Рай — царство Божие. Где — на земле или на небе, во времени или в вечности? Этого Он уже не знает, потому что земля и небо, время и вечность для Него сейчас — одно. [873]
Но если это будет завтра, на кресте, то, может быть, есть уже и сегодня, на Крестном пути. Атома надежды довольно, чтобы родилась из него вторая Агония, уже неземная, неизвестная нам, невидимая. Видимых — три: первая в Гефсимании, бывшая; вторая, настоящая, — на Крестном пути; третья, будущая, — на Кресте. Видимых три, а невидимых сколько? Этого и Ангелы не знают, но люди могли бы, должны бы знать потому именно, что люди — не Ангелы: как будто Он страдал; страдает и будет страдать не за нас, людей, не с нами, не в нас; как будто Он — не мы. Нет, мы слишком хорошо знаем, как Он страдал; если же не знаем, то потому, что отрекаемся от Него, как Петр; предаем Его, как Иуда.
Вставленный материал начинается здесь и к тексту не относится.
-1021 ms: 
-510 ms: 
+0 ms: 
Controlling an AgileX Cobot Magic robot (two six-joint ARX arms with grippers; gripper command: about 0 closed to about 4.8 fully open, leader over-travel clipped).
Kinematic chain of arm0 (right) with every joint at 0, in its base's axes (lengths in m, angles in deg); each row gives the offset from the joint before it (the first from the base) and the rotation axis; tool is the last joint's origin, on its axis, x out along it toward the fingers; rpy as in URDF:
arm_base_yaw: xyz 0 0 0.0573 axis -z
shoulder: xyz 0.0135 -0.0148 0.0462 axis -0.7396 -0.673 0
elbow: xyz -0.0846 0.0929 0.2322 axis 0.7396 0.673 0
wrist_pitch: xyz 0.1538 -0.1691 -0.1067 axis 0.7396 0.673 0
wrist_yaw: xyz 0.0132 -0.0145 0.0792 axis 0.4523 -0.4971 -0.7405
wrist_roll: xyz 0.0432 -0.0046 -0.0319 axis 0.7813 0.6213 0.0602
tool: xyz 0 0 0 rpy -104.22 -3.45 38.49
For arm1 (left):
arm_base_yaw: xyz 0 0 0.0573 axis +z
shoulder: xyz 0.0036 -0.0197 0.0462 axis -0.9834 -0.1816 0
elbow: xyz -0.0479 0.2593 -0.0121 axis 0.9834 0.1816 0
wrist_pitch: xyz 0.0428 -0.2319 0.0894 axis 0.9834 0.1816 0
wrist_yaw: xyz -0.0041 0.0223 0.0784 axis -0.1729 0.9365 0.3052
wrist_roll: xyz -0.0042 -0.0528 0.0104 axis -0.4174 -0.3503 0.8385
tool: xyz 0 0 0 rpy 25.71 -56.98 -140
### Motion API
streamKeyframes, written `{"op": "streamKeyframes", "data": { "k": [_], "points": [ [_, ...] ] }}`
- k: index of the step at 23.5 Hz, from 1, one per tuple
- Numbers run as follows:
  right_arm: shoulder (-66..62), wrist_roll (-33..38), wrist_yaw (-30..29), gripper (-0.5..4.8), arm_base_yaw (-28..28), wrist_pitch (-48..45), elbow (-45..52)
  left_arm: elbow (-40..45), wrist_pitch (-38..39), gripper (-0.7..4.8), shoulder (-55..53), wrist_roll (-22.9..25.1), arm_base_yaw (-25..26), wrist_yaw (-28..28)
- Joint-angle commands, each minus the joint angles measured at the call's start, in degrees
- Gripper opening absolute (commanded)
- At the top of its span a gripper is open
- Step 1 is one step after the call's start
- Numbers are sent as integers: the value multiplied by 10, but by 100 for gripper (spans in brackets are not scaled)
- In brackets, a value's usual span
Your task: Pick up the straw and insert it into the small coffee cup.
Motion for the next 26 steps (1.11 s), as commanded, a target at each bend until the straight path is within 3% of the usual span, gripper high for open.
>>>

«Авва Отче! все возможно Тебе; пронеси чашу сию мимо меня», — говорит Он, как дышит, каждый миг, с каждым шагом на Крестном пути, с каждым биением сердца и знает, что в следующий миг скажет: «Но не Моя да будет воля, а Твоя» (Мк. 14, 36). И будет каждое следующее «но» больней, чем предыдущее; глубже, все глубже, пронзительнее жало Агонии впивается в сердце.
Сколько Агоний — сколько ступеней бесконечно нисходящей лестницы в ад? Ниже, все ниже сходит в кромешную тьму. Но, как бы низко ни сошел, горнего света луч везде осияет Его; обвеет везде дыхание Духа — Матери.
Ты — Сын Мой возлюбленный; во всех пророках я ожидала Тебя, да упокоюсь в Тебе, ибо Ты — Мой покой. Моя тишина, —
говорит Сыну Матерь-Дух и в эту последнюю ночь, как в тот первый день служения Господня.
Если я пойду и долиною не убоюсь зла, потому что Ты со Мною (Пс. 22, 4), —
отвечает Матери Сын.
Вот как, должно быть, молился Господь в эту последнюю ночь перед Голгофой, лежа на соломе в темнице, избитый, поруганный, оплеванный.
Очи закрыл, и тише, все тише лицо. Спит? Этого не знают и Ангелы. Но если бы увидела Его матерь земная, то подумала бы, может быть, что и младенцем на руках ее так тихо не спал.
9. СУД ПИЛАТА
Когда же настало утро, все первосвященники и старейшины народа имели совещание об Иисусе, чтобы предать Его смерти.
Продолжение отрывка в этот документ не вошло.